Illustration and micrograph showing paratyroid glands and surrounding structures.
Figure 10.4d The Parathyroid Glands

PTH secretion causes the release of calcium from the bones by stimulating osteoclasts that degrade bone and then release calcium into the bloodstream. PTH also inhibits osteoblasts, the cells involved in bone deposition, thereby keeping calcium in the blood. PTH also causes increased reabsorption of calcium (and magnesium) in the kidney and initiates the production of the steroid hormone calcitriol, which is the active form of vitamin D3. Calcitriol then stimulates increased absorption of dietary calcium by the intestines. A negative feedback loop regulates the levels of PTH, with rising blood calcium levels inhibiting further release of PTH. (See Figure 10.4e for an illustration of the role of parathyroid hormone in maintaining blood calcium homeostasis.)[5]
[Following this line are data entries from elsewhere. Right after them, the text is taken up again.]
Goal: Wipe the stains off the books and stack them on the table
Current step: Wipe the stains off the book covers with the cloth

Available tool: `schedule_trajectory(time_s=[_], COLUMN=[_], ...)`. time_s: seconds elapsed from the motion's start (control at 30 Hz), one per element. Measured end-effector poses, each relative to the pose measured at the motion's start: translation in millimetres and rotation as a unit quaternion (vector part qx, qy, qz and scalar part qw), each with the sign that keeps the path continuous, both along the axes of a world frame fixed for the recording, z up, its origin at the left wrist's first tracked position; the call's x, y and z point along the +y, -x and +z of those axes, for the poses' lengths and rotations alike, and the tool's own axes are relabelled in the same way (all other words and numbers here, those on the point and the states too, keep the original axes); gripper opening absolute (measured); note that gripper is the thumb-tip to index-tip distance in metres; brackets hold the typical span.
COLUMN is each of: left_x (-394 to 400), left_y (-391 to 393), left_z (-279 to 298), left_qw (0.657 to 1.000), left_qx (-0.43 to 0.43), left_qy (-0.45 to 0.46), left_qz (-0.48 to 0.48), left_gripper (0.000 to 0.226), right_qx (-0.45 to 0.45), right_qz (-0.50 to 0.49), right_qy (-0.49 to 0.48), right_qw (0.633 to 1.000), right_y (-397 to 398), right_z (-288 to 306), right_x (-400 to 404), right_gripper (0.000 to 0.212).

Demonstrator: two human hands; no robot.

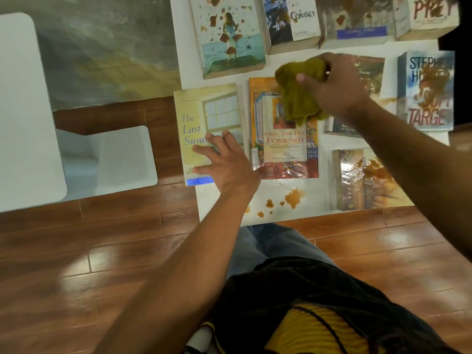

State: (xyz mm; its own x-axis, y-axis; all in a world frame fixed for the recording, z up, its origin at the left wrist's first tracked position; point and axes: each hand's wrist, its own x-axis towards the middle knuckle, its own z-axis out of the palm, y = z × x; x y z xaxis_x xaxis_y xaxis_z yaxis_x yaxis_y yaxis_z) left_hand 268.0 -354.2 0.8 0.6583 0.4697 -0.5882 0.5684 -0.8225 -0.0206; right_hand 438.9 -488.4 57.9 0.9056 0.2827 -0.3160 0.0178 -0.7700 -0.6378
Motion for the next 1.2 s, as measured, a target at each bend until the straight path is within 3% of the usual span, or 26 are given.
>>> schedule_trajectory(time_s=[0.23, 0.33, 0.53, 0.7, 1.0, 1.2], left_x=[-1.1, -0.1, -0.6, -0.6, 1.0, 4.8], left_y=[-3.8, -3.8, -5.7, -3.7, -4.5, 1.6], left_z=[2.1, 2.2, 2.5, 3.7, 6.6, 11.4], left_qw=[1.000, 1.000, 1.000, 1.000, 1.000, 0.998], left_qx=[0.003, 0.003, 0.006, 0.008, 0.008, 0.034], left_qy=[-0.005, -0.003, -0.009, 0.001, 0.011, -0.008], left_qz=[-0.001, -0.001, -0.002, -0.001, 0.002, -0.050], left_gripper=[0.132, 0.134, 0.134, 0.135, 0.138, 0.147], right_qx=[-0.115, -0.103, -0.153, -0.174, -0.127, -0.102], right_qz=[0.075, 0.080, 0.187, 0.211, 0.213, 0.229], right_qy=[0.081, 0.078, 0.120, 0.114, 0.082, 0.056], right_qw=[0.987, 0.988, 0.963, 0.955, 0.965, 0.966], right_y=[13.8, 25.7, 36.2, 38.1, 16.0, 15.5], right_z=[-33.8, -42.8, -59.2, -63.9, -63.9, -63.0], right_x=[23.5, 34.6, 44.5, 45.6, 46.1, 39.7], right_gripper=[0.043, 0.045, 0.051, 0.045, 0.037, 0.037])
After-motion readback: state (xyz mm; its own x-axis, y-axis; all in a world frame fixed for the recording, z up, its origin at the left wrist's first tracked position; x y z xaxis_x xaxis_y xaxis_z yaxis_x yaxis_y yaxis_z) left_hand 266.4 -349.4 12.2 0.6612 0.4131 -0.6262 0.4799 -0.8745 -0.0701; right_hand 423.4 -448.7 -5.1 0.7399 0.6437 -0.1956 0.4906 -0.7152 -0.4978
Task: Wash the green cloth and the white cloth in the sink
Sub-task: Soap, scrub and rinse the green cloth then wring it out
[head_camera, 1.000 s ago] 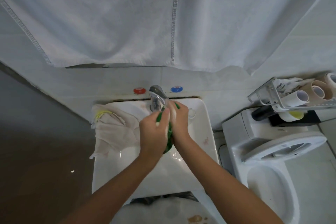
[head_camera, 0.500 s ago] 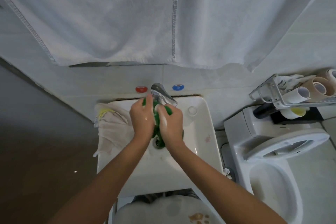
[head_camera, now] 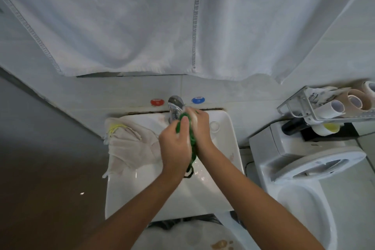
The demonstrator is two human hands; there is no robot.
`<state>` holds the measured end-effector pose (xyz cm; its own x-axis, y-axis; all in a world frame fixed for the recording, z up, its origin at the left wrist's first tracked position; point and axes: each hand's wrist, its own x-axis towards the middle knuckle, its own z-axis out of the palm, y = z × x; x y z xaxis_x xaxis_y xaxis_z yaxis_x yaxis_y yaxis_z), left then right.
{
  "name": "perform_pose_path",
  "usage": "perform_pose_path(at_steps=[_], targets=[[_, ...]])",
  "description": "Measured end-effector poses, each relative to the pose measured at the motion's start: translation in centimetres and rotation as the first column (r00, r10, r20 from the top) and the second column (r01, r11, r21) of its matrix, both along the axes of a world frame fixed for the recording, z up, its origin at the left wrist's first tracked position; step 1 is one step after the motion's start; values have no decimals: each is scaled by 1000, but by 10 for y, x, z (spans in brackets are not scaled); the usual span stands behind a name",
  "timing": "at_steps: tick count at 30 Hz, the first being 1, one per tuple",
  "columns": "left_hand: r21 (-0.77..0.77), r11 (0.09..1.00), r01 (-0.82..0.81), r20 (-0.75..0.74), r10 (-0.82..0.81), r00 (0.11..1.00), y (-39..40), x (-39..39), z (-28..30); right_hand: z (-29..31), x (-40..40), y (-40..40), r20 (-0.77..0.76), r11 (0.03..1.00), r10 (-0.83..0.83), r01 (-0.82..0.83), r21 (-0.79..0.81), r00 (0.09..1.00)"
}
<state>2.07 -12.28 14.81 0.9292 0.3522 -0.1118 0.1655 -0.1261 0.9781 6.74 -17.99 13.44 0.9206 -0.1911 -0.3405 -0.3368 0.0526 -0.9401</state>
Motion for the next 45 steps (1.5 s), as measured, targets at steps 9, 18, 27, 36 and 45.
perform_pose_path(at_steps=[9, 18, 27, 36, 45], targets=[[39, 998, 47, -34, -46, 998, 4, 10, 1, 2, 1, 1, 4, 996, -53, 53, 67, 999], [56, 996, 76, -27, -75, 997, 8, 10, 2, 3, -2, 3, -66, 994, -7, 14, 110, 998], [56, 998, 36, -42, -34, 999, 16, 16, -3, 3, -1, 3, -51, 994, 94, -91, 55, 994], [36, 999, -35, -58, 37, 998, 31, 30, -9, 2, -19, 12, 6, 993, 115, -115, -6, 993], [19, 996, -90, -28, 90, 996, 32, 24, -5, 0, -31, 12, 45, 978, 188, -183, -100, 981]])
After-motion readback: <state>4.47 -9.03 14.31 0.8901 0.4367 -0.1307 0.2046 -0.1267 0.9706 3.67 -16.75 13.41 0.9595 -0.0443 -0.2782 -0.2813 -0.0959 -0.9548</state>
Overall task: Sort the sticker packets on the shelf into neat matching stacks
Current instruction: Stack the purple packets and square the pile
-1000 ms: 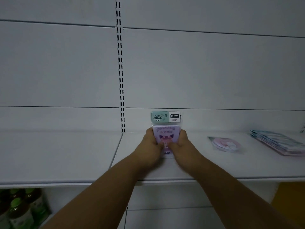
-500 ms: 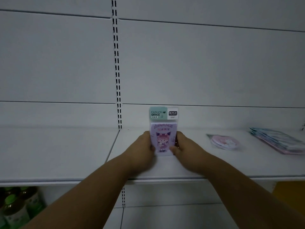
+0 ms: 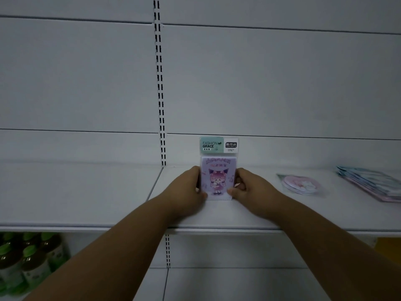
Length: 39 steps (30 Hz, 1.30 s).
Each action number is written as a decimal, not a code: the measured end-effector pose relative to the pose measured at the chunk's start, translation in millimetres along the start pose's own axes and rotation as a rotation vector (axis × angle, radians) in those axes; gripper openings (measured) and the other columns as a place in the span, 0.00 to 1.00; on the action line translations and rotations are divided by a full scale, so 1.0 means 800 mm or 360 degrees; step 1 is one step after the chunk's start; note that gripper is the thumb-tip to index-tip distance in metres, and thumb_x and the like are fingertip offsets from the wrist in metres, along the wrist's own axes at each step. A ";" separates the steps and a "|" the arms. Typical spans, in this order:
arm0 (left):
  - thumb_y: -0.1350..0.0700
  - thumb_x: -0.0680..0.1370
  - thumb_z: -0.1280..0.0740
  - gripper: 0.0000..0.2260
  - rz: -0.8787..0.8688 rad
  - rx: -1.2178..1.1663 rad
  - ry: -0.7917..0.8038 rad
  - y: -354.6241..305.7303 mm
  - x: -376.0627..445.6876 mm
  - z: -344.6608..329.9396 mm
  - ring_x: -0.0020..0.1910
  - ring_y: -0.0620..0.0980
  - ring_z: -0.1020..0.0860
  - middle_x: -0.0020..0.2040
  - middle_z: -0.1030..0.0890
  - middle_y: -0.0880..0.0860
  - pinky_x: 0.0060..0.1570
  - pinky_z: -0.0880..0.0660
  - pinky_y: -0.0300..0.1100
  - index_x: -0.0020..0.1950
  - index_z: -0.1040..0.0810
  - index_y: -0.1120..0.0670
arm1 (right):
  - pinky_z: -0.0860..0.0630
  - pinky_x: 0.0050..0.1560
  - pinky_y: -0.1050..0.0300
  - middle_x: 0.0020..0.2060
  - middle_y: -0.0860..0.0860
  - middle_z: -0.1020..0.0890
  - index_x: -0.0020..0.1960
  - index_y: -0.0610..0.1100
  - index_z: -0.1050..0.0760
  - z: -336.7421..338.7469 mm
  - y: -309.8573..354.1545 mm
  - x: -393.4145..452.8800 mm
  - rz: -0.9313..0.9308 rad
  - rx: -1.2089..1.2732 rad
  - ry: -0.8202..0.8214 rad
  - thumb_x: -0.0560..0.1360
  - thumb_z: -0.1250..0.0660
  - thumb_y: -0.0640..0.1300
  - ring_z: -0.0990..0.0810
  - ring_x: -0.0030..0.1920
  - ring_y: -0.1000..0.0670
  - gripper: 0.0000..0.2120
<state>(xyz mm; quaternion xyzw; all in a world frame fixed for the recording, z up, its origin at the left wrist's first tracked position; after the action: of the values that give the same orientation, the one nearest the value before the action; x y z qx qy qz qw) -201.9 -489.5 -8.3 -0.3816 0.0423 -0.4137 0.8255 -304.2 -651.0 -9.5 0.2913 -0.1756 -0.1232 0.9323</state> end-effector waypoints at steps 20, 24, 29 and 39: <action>0.52 0.78 0.36 0.13 0.0470 -0.0099 0.0198 -0.002 0.004 0.020 0.41 0.48 0.25 0.49 0.20 0.56 0.38 0.30 0.40 0.53 0.19 0.60 | 0.33 0.39 0.56 0.36 0.43 0.23 0.38 0.39 0.25 -0.007 0.024 0.003 -0.0411 -0.0095 0.0027 0.81 0.43 0.53 0.27 0.37 0.48 0.21; 0.47 0.80 0.40 0.17 0.0408 -0.0035 0.0107 0.002 -0.004 0.018 0.45 0.51 0.22 0.50 0.18 0.56 0.43 0.27 0.43 0.55 0.18 0.58 | 0.32 0.46 0.55 0.40 0.44 0.20 0.38 0.42 0.23 -0.003 0.025 -0.011 -0.0412 -0.0044 -0.0033 0.81 0.50 0.60 0.24 0.42 0.46 0.28; 0.38 0.77 0.37 0.16 0.0168 0.0443 -0.0126 0.013 -0.026 0.016 0.40 0.47 0.24 0.41 0.20 0.49 0.39 0.29 0.42 0.44 0.22 0.50 | 0.29 0.43 0.53 0.37 0.45 0.23 0.41 0.39 0.23 -0.006 0.013 -0.031 -0.0196 -0.0438 -0.0216 0.78 0.41 0.59 0.24 0.41 0.47 0.24; 0.47 0.78 0.36 0.09 0.0008 0.0819 -0.0306 0.013 -0.026 -0.007 0.44 0.50 0.24 0.45 0.22 0.50 0.43 0.28 0.43 0.45 0.23 0.52 | 0.35 0.43 0.59 0.38 0.50 0.25 0.40 0.45 0.24 -0.015 0.006 -0.033 0.0078 -0.0467 -0.0227 0.75 0.32 0.50 0.28 0.40 0.52 0.10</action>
<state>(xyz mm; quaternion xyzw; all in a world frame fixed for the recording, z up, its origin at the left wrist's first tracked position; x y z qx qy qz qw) -210.9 -474.1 -24.9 -0.1968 -0.1418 -0.3706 0.8966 -323.0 -632.6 -22.6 0.1382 -0.2287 -0.1450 0.9527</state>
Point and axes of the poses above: each hand's wrist, its own x-axis towards the middle knuckle, its own z-axis out of the back of the hand, y = z × x, the point moved 2 cm from there along x, towards the middle knuckle
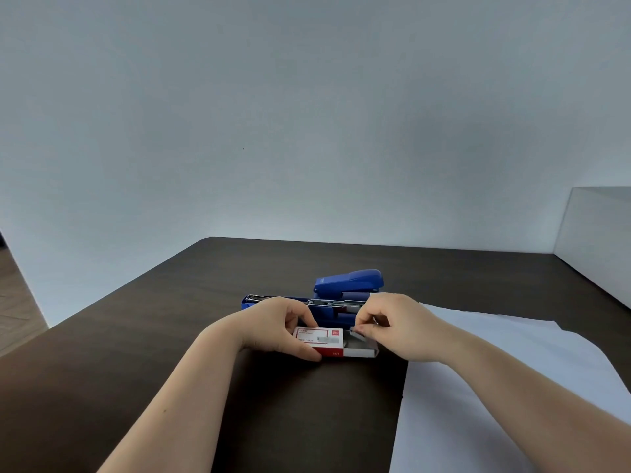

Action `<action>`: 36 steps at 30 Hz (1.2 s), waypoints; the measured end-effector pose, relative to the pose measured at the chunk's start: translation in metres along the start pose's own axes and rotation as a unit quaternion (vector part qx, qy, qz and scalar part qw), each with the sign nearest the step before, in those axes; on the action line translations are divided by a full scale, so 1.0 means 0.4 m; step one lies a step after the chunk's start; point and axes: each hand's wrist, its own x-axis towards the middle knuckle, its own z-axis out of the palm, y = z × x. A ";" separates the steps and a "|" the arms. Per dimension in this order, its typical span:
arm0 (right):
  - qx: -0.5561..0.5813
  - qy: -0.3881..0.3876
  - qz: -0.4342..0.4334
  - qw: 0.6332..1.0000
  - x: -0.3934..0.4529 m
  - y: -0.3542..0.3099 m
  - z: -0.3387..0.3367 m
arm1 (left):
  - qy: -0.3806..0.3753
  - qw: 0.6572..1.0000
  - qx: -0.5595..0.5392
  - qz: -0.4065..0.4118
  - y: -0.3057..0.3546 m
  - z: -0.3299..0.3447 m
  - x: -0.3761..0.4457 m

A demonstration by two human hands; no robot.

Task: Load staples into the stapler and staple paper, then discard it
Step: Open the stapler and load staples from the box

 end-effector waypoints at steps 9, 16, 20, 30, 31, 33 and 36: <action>0.061 0.087 0.033 0.994 0.005 0.011 0.008 | 0.046 0.998 -0.025 0.025 0.026 -0.013 -0.016; 0.260 0.096 0.070 0.958 0.004 0.000 -0.002 | 0.147 0.966 -0.198 0.079 0.108 0.033 0.002; 0.301 0.100 0.070 0.946 0.005 0.007 0.003 | 0.111 0.951 -0.271 0.103 0.117 0.065 0.015; 0.390 0.101 0.113 0.908 0.010 0.003 -0.022 | 0.198 0.937 -0.262 0.117 0.134 0.068 0.022; 0.366 0.102 0.102 0.919 0.011 0.004 -0.024 | 0.206 0.936 -0.262 0.114 0.135 0.067 0.023; 0.309 0.107 0.085 0.941 0.014 0.002 -0.028 | 0.218 0.935 -0.259 0.106 0.133 0.066 0.026; 0.271 0.114 0.085 0.952 0.029 -0.002 -0.038 | 0.228 0.941 -0.233 0.093 0.130 0.066 0.028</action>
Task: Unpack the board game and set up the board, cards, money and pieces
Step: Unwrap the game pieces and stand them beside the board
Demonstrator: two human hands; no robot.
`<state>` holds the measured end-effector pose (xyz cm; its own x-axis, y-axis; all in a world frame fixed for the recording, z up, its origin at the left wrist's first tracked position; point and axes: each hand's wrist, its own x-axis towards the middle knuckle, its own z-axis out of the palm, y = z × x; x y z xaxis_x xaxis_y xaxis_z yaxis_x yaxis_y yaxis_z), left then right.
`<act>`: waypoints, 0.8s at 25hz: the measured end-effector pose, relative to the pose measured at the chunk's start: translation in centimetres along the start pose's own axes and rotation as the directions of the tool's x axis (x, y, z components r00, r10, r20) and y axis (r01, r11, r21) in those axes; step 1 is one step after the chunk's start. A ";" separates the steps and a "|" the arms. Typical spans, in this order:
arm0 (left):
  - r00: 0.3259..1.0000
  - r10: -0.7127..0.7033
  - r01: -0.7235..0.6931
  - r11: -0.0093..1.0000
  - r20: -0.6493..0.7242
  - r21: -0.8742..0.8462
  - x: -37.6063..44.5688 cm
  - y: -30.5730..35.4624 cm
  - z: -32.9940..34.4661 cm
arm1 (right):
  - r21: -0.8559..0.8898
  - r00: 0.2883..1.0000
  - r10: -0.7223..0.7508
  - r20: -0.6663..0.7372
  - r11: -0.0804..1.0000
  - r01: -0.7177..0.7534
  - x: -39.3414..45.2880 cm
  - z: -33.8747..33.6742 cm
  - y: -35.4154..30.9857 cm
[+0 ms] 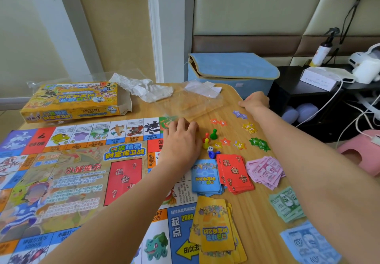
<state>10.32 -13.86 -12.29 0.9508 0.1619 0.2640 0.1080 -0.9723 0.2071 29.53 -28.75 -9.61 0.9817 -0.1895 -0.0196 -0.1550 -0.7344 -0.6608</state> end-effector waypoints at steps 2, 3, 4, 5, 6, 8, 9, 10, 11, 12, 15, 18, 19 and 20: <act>1.000 -0.005 0.005 1.000 -0.003 -0.002 0.0 0.0 0.0 | 0.052 0.998 0.055 -0.043 0.997 -0.052 0.2 0.5 -0.2; 1.000 -0.006 0.006 1.000 -0.001 -0.002 0.1 -0.1 0.0 | 0.072 0.995 0.071 -0.071 0.995 -0.066 0.1 0.6 -0.2; 1.000 -0.006 0.006 1.000 0.000 0.000 0.1 -0.1 0.0 | 0.077 0.993 0.076 -0.095 0.995 -0.069 0.2 0.7 -0.1; 1.000 -0.006 0.006 1.000 0.003 0.001 0.1 -0.1 0.0 | 0.065 0.992 0.067 -0.106 0.996 -0.060 0.3 0.8 0.0; 1.000 -0.006 0.006 1.000 0.003 0.001 0.1 -0.1 0.0 | 0.049 0.992 0.049 -0.112 0.998 -0.044 0.4 0.8 0.0; 1.000 -0.007 0.007 1.000 0.000 -0.002 0.0 -0.1 0.1 | -0.020 0.995 -0.037 -0.098 0.999 0.035 0.4 1.0 -0.1; 1.000 -0.005 0.005 1.000 -0.002 -0.002 0.0 -0.2 0.1 | -0.078 0.992 -0.094 -0.086 0.993 0.087 0.4 1.0 -0.1; 1.000 -0.003 0.003 1.000 -0.002 -0.004 0.0 -0.2 0.0 | -0.142 0.987 -0.147 -0.062 0.980 0.137 0.5 0.9 0.0; 1.000 -0.002 0.002 1.000 -0.002 -0.006 0.0 -0.1 0.0 | -0.191 0.981 -0.190 -0.030 0.965 0.181 0.5 0.7 0.0; 1.000 0.000 0.000 1.000 -0.002 -0.007 0.0 -0.1 0.0 | -0.224 0.973 -0.230 0.006 0.948 0.225 0.6 0.5 0.2; 1.000 -0.001 0.001 1.000 -0.005 -0.008 0.1 -0.1 0.1 | -0.189 0.942 -0.318 0.109 0.923 0.334 0.7 -0.3 0.9; 1.000 -0.002 0.002 1.000 -0.008 -0.010 0.0 -0.1 0.1 | -0.087 0.919 -0.359 0.163 0.923 0.376 0.4 -0.7 1.5; 1.000 -0.003 0.003 1.000 -0.007 -0.005 0.0 -0.1 0.1 | -0.078 0.909 -0.374 0.184 0.916 0.392 0.2 -0.7 1.5; 1.000 -0.004 0.004 1.000 -0.007 -0.003 0.0 -0.1 0.1 | -0.070 0.901 -0.385 0.200 0.911 0.405 0.0 -0.6 1.4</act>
<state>10.33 -13.79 -12.41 0.9484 0.1671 0.2694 0.1112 -0.9712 0.2109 29.29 -30.17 -10.05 0.9662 0.2427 0.0868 0.2490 -0.7917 -0.5579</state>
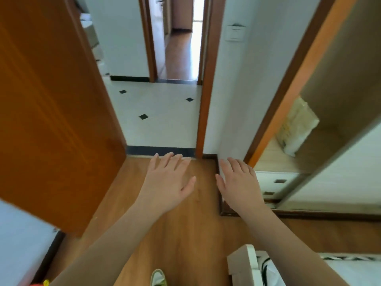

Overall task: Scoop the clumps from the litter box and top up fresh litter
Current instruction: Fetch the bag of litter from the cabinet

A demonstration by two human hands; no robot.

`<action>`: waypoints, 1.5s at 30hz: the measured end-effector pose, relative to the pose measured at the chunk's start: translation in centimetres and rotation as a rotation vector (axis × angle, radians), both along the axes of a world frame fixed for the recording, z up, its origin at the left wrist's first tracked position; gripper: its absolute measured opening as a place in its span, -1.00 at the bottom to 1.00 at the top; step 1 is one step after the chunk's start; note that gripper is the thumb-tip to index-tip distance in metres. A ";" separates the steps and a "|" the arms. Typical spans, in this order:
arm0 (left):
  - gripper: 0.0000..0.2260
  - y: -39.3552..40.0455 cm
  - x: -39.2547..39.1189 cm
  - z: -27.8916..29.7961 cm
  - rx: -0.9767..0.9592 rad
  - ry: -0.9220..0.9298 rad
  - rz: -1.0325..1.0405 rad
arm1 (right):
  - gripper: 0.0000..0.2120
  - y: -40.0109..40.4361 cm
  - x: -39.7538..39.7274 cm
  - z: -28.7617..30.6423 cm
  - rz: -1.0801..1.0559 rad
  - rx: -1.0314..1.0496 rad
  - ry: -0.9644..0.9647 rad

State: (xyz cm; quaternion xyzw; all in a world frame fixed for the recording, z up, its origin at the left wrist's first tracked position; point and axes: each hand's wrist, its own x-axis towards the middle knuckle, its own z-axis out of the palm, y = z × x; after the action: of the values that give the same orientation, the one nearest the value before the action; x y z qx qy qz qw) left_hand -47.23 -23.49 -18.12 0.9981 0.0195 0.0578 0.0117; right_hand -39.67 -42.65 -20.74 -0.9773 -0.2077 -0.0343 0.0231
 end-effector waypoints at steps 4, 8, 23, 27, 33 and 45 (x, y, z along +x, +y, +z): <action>-0.38 -3.7 5.2 0.2 0.019 0.005 -0.163 | -0.51 -3.8 1.8 0.3 -0.129 0.008 -0.067; -0.44 -6.8 11.0 0.1 0.016 -0.001 -0.355 | -0.51 -6.4 4.3 0.2 -0.244 -0.021 -0.093; -0.44 -11.9 28.9 0.5 0.052 -0.085 -0.853 | -0.49 -10.1 13.7 1.7 -0.618 -0.044 -0.061; -0.43 -13.2 30.9 -0.1 0.056 -0.084 -0.909 | -0.52 -10.7 14.0 1.8 -0.657 -0.049 -0.085; -0.41 -14.8 32.8 -0.8 0.032 -0.102 -0.953 | -0.54 -11.7 16.3 2.0 -0.684 -0.038 -0.128; -0.51 -20.9 36.8 -0.3 -0.032 -0.166 -0.919 | -0.54 -16.6 21.8 1.8 -0.643 -0.011 -0.178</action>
State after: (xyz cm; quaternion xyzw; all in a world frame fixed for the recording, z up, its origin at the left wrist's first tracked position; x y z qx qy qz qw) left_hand -10.41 -44.37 -18.41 0.8949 -0.4249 0.1258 0.0530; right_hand -17.85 -59.27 -18.94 -0.9861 0.1097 -0.1239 -0.0126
Illustrations showing parathyroid hormone maintaining blood calcium homeostasis
Figure 10.4e Parathyroid Hormone in Maintaining Blood Calcium Homeostasis

Disorders of the Parathyroid Glands

Abnormally high activity of the parathyroid gland can cause hyperparathyroidism, a disorder caused by an overproduction of PTH that results in excessive degradation of bone and elevated blood levels of calcium, also called hypercalcemia. Hyperparathyroidism can thus significantly decrease bone density, which can lead to spontaneous fractures or deformities. As blood calcium levels rise, cell membrane permeability to sodium is also decreased, and thus the responsiveness of the nervous system is reduced. At the same time, calcium deposits may collect in the body’s tissues and organs, impairing their functioning.

In contrast, abnormally low blood calcium levels may be caused by parathyroid hormone deficiency, called hypoparathyroidism, which may develop following injury or surgery involving the thyroid gland. Low blood calcium increases membrane permeability to sodium, thus increasing the responsiveness of the nervous system, resulting in muscle twitching, cramping, spasms, or convulsions. Severe deficits can paralyze muscles, including those involved in breathing, and can be fatal.

Endocrine Gland Medications

In this section, we will examine three different types of thyroid medications. This includes medications for hypothyroidism (levothyroxine), for hyperthyroidism (Propylthiouracil or PTU), and two osteoporosis medications, calcitonin and alendronate.

Levothyroxine

Levothyroxine is a thyroid replacement drug used to treat hypothyroidism. It is used to treat primary, secondary and tertiary hypothyroidism. Primary is when there is a problem with the thyroid gland, secondary is then there is a problem with the pituitary gland and tertiary is sporadic (Eghtedari & Correa, 2023)

 

Figure 10.4f Levothyroxine

Mechanism of Action

Oral levothyroxine sodium is a synthetic T4 hormone that exerts the same physiologic effect as endogenous T4, thereby maintaining normal T4 levels when a deficiency is present.

Nursing Considerations

Administration: oral, comes in many forms such as capsule, solution, and tablets. Intravenous route also available.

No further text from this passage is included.